Only one cpu core used to build TRT engine - why?

How does a TRT builder decided how many cpu threads to use?

I have some code that builds a TRT engine from an ONNX model. I used to run it natively on CUDA 11.0 / TRT7/ ubuntu18.04 and it would build the engine using all cpu cores and max out the GPU util.

I am now running this same code in a docker with CUDA 11.3 / TRT8 / ubuntu18.04 and it works without error but only uses one cpu to build and therefore takes a very long time. I can’t seem to find anything in the builder API about cpu threads or anything about ENV variables that might set this. so I’m not even really sure where to look.
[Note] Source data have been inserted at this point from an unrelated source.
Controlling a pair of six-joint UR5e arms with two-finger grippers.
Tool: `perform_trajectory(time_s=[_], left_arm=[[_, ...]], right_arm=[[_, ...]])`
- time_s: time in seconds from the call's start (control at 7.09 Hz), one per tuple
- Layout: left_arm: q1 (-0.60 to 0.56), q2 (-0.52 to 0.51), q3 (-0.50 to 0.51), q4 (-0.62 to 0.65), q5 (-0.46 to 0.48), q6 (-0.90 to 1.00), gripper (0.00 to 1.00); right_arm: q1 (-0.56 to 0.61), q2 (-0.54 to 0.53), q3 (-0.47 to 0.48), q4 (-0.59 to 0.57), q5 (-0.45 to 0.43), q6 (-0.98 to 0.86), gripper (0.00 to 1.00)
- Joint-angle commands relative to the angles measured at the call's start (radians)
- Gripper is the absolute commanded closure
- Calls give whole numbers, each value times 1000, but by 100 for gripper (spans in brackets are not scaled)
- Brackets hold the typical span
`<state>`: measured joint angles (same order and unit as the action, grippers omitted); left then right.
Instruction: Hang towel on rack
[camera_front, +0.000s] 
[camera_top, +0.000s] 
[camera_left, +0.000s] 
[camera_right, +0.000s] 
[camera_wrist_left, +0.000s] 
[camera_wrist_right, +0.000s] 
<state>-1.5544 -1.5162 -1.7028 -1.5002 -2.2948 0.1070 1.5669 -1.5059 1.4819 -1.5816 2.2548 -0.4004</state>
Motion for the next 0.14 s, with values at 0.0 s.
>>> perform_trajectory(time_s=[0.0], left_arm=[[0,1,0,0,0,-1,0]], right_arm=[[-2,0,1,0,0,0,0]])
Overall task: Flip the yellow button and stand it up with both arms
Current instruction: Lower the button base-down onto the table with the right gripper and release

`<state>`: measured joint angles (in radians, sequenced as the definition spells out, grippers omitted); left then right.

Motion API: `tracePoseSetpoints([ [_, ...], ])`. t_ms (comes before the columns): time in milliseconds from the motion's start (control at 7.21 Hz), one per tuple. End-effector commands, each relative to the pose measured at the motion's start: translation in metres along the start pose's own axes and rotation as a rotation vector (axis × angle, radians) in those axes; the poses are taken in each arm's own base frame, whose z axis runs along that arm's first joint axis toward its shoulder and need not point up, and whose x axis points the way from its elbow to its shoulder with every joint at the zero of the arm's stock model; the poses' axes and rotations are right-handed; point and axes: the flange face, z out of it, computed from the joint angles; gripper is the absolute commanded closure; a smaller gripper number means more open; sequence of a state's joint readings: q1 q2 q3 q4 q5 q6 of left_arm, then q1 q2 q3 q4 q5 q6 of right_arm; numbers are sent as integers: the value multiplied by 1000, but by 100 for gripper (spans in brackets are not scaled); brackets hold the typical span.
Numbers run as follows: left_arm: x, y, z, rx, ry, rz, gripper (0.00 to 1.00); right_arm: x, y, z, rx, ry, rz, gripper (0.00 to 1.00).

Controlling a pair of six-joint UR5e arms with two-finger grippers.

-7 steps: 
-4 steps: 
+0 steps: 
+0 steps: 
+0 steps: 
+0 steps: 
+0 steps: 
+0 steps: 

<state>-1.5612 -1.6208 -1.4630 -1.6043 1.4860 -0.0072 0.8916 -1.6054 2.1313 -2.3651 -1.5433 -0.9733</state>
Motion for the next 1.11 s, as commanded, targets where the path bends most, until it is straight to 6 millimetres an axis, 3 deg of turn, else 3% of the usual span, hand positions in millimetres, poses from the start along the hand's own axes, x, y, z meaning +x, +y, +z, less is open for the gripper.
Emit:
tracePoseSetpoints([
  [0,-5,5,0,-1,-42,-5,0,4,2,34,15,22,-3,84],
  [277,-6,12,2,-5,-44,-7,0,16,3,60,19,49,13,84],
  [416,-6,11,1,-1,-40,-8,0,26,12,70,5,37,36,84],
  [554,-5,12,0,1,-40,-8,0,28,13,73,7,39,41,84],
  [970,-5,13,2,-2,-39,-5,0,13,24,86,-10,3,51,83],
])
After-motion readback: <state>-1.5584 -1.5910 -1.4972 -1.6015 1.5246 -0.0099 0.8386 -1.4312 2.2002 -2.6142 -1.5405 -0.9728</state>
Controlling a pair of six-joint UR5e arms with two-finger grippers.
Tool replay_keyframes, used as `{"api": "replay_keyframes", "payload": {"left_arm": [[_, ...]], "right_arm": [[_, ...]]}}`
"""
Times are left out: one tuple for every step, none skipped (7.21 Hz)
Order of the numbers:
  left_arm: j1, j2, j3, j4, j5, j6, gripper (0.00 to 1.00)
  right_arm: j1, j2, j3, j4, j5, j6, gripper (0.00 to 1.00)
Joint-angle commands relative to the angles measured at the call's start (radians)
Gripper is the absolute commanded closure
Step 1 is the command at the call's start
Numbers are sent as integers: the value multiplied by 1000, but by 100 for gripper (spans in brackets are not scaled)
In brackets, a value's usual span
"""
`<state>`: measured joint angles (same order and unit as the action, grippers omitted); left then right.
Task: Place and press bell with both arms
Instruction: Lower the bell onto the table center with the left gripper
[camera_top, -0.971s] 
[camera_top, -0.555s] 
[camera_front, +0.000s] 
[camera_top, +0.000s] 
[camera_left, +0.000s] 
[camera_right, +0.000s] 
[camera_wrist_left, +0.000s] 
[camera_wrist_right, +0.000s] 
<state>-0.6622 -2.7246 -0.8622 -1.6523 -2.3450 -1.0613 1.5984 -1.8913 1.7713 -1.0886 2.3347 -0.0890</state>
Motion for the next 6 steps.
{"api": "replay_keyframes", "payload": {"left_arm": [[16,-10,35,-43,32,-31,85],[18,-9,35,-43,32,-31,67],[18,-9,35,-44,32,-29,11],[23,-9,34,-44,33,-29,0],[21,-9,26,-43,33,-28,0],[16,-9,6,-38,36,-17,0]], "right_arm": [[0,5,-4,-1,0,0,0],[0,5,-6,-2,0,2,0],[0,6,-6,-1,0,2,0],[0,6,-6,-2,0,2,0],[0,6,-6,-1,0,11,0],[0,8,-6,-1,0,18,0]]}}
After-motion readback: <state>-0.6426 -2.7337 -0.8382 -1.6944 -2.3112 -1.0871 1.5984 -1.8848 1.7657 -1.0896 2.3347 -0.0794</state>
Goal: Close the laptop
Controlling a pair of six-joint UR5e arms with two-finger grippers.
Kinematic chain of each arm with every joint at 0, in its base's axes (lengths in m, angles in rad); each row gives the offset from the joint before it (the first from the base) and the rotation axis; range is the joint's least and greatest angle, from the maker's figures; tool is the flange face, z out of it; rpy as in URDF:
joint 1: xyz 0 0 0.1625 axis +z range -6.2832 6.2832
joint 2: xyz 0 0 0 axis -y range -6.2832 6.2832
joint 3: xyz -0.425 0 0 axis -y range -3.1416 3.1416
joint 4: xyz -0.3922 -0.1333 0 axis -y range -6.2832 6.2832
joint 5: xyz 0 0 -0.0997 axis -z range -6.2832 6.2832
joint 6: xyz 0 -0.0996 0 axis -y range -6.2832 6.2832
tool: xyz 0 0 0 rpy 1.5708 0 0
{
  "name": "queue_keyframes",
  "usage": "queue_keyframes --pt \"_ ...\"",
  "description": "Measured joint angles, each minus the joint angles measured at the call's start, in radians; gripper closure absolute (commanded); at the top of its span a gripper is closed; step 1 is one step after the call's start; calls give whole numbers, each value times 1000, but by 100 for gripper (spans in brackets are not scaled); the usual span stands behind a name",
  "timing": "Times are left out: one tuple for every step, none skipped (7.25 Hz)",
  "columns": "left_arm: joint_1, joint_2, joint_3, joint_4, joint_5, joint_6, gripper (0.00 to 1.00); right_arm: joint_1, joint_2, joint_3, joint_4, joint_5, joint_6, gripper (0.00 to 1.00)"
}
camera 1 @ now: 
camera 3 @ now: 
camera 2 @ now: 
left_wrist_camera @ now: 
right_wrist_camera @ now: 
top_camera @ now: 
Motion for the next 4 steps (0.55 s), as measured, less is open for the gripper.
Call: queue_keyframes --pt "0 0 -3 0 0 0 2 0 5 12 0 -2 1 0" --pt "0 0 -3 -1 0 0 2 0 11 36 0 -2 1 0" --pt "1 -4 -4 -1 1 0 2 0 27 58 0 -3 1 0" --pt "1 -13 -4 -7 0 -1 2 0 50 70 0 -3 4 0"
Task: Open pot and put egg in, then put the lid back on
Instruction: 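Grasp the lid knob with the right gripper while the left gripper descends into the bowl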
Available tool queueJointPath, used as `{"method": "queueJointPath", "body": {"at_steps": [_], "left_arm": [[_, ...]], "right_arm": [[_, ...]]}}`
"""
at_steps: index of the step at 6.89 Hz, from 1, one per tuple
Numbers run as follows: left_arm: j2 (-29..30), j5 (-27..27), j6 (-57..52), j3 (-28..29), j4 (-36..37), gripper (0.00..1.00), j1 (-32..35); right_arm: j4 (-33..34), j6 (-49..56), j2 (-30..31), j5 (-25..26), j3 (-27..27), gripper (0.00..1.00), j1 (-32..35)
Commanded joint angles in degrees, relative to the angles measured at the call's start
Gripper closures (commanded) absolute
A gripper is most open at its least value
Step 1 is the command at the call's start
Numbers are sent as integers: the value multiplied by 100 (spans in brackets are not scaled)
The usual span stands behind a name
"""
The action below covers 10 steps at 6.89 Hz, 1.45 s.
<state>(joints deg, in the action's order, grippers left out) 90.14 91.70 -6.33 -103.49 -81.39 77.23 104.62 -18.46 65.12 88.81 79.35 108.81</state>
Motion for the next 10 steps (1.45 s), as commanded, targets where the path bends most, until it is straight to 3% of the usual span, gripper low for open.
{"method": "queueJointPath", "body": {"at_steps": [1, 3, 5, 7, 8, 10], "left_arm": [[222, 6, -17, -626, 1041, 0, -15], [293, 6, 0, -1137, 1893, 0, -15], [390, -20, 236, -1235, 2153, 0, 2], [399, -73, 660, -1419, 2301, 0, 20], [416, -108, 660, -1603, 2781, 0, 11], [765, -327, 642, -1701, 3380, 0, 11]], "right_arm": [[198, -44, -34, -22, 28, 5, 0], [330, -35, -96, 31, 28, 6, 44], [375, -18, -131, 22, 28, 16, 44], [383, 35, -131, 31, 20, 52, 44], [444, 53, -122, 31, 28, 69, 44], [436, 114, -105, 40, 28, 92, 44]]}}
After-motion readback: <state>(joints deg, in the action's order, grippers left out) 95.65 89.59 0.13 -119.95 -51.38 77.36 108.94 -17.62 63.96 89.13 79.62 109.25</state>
There’s plenty of available RAM/VRAM

If it helps, the code is:

void onnxToTRTModel(const std::string &modelFile, // name of the onnx model      
                      const std::string &filename,  // name of saved engine        
                      nvinfer1::ICudaEngine *&engine, const int &BATCH_SIZE) {     
    // create the builder                                                          
    nvinfer1::IBuilder *builder =                                                  
        nvinfer1::createInferBuilder(gLogger.getTRTLogger());                      
    assert(builder != nullptr);                                                    
                                                                                   
    const auto explicitBatch =                                                     
        1U << static_cast<uint32_t>(                                               
            nvinfer1::NetworkDefinitionCreationFlag::kEXPLICIT_BATCH);             
    auto network = builder->createNetworkV2(explicitBatch);                        
    auto config = builder->createBuilderConfig();                                  
                                                                                   
    auto parser = nvonnxparser::createParser(*network, gLogger.getTRTLogger());    
    if (!parser->parseFromFile(                                                    
            modelFile.c_str(),                                                     
            static_cast<int>(gLogger.getReportableSeverity()))) {                  
      gLogError << "Failure while parsing ONNX file" << std::endl;                 
    }                                                                              
    // Build the engine                                                            
    builder->setMaxBatchSize(BATCH_SIZE);                                          
    config->setMaxWorkspaceSize(2300_MiB);                                         
    config->setFlag(nvinfer1::BuilderFlag::kFP16);                                 
                                                                                   
    std::cout << "start building engine" << std::endl;                             
    engine = builder->buildEngineWithConfig(*network, *config);                    
    std::cout << "build engine done" << std::endl;

Hi,
Request you to share the ONNX model and the script if not shared already so that we can assist you better.
Alongside you can try few things:
https://docs.nvidia.com/deeplearning/tensorrt/quick-start-guide/index.html#onnx-export

  1. validating your model with the below snippet

check_model.py

import sys
import onnx
filename = yourONNXmodel
model = onnx.load(filename)
onnx.checker.check_model(model).
2) Try running your model with trtexec command.
https://github.com/NVIDIA/TensorRT/tree/master/samples/opensource/trtexec
In case you are still facing issue, request you to share the trtexec “”–verbose"" log for further debugging
Thanks!